Père Francis Zufferey – Chapelle de l’école des missions du Bouveret / St-Gingolph, VS
On peut s’étonner et même être choqué par l’attitude des disciples et en particulier par la demande de Jacques et Jean adressée à Jésus: « Accorde-nous de siéger, l’un à ta droite et l’autre à ta gauche, dans la gloire.! » Depuis quelques temps déjà Jésus les préparait à ce qui allait se passer à Jérusalem. Aujourd’hui il leur annonce clairement sa condamnation et sa mort, il ajoute que « trois jours après il ressuscitera. » Peut-on vraiment être sourd à ce point, incapable de saisir la réalité, d’oser se boucher les oreilles à ce point?
C’est vrai, c’est choquant mais ne condamnons pas trop vite ces hommes.
Jésus les a choisis comme disciples et comme apôtres, mais nous aussi.
Il les a formés, et ils ont cheminé 3 ans avec Lui, nous aussi et depuis notre enfance.
Il leur disait : « Que le plus grand se fasse le serviteur », il nous le répète à chaque page d’Évangile. En tant que disciples du Christ nous ne sommes pas très différents de Jacques, Jean et des 10 autres.
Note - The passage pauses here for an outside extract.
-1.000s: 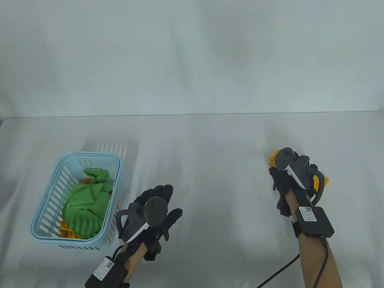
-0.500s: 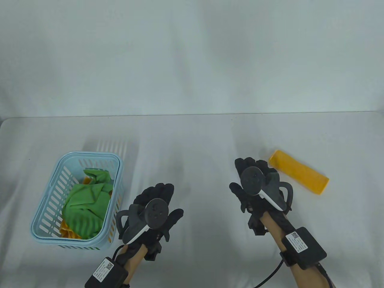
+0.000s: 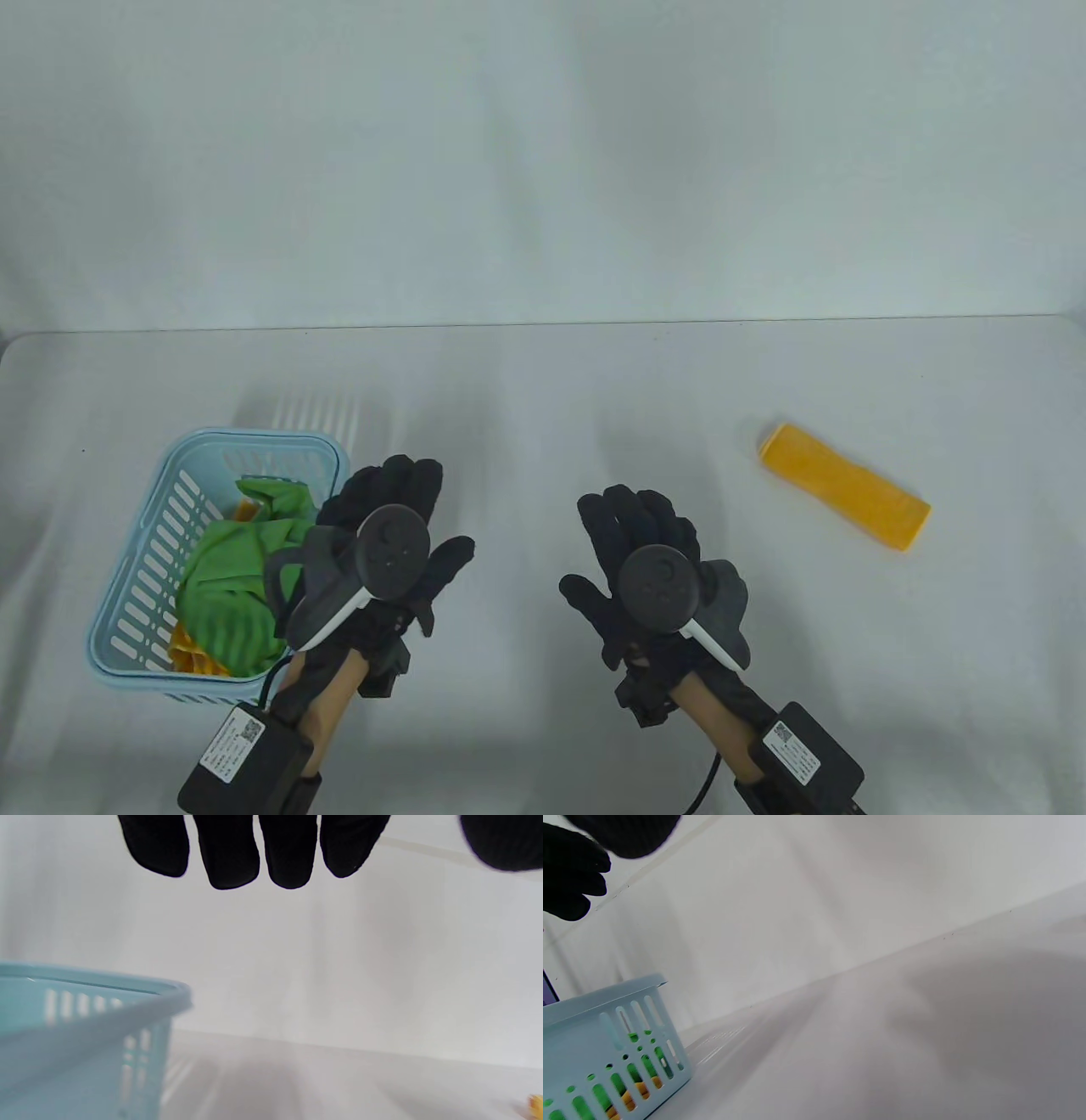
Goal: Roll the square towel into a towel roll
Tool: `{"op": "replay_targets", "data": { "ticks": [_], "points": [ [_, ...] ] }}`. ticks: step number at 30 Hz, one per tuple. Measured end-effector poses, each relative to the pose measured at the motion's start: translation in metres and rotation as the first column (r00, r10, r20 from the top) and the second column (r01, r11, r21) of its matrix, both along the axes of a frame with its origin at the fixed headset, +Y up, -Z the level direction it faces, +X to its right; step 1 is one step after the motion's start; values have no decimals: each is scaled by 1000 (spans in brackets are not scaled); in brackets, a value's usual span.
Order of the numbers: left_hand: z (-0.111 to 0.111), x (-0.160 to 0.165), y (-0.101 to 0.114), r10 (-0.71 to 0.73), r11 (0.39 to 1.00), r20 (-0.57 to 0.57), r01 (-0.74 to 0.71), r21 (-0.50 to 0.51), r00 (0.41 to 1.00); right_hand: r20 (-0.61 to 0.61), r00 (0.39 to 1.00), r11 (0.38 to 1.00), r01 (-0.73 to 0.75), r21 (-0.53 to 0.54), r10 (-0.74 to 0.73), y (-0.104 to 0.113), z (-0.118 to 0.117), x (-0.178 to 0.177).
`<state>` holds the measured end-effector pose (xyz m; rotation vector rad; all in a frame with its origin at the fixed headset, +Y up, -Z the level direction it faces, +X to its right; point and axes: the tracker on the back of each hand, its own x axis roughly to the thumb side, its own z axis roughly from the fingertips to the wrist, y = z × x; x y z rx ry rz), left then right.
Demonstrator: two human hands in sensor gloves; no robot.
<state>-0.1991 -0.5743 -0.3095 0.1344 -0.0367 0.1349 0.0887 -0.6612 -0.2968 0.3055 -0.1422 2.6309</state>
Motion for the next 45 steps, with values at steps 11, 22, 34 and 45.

Attitude universelle : chercher le pouvoir
Une attitude quasi-universelle, c’est celle qui consiste à chercher le pouvoir. Elle ne concerne pas seulement ceux qu’on appelle « les hommes de pouvoir », mais réellement chacun de nous. Vous et moi. Il y a en chacun de nous une tentation qui relève d’un désir de sécurisation, de n’être dépendant de qui que ce soit. Le désir de dominer a été la tentation primordiale : « Vous serez comme des dieux », suggère le serpent à l’homme et à la femme du jardin d’Eden. Les pouvoirs sont multiples, grands et petits : celui du patron, du président, du professeur, comme celui du savant, du pape, du curé ou du papa ou de la maman. La tentation du pouvoir est présente même chez les tout-petits.
Cette année le thème de la mission universelle est intitulé « Me taire? impossible! »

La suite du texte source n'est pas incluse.